━━ GIVEN INFORMATION

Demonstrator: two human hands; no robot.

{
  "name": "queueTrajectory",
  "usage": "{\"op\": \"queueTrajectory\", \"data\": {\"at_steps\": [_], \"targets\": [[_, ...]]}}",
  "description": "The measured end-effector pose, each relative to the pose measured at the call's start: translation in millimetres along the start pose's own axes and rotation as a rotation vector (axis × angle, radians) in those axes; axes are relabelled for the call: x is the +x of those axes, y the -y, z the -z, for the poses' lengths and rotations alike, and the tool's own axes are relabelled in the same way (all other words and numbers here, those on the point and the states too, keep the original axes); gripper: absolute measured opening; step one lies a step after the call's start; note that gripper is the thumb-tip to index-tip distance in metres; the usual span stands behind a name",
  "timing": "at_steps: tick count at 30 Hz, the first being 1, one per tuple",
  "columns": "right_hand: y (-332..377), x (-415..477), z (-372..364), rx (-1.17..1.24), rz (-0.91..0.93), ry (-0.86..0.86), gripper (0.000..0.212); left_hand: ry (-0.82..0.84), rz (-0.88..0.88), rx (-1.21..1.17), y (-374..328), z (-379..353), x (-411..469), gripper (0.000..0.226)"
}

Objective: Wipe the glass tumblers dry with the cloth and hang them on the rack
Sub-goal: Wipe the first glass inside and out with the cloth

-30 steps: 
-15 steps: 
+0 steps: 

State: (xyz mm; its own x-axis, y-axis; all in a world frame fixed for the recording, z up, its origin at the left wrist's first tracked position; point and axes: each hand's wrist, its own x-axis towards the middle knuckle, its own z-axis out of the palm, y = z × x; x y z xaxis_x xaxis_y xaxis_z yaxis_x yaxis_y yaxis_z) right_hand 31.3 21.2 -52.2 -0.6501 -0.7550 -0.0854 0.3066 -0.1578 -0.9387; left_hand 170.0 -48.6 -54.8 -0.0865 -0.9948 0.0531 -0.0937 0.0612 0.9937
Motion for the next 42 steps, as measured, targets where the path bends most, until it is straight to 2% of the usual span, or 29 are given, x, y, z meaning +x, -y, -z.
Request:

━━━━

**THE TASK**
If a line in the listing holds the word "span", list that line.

**FINAL ANSWER**
  "description": "The measured end-effector pose, each relative to the pose measured at the call's start: translation in millimetres along the start pose's own axes and rotation as a rotation vector (axis × angle, radians) in those axes; axes are relabelled for the call: x is the +x of those axes, y the -y, z the -z, for the poses' lengths and rotations alike, and the tool's own axes are relabelled in the same way (all other words and numbers here, those on the point and the states too, keep the original axes); gripper: absolute measured opening; step one lies a step after the call's start; note that gripper is the thumb-tip to index-tip distance in metres; the usual span stands behind a name",
Motion for the next 42 steps, as measured, targets where the path bends most, until it is straight to 2% of the usual span, or 29 are given, x, y, z meaning +x, -y, -z.

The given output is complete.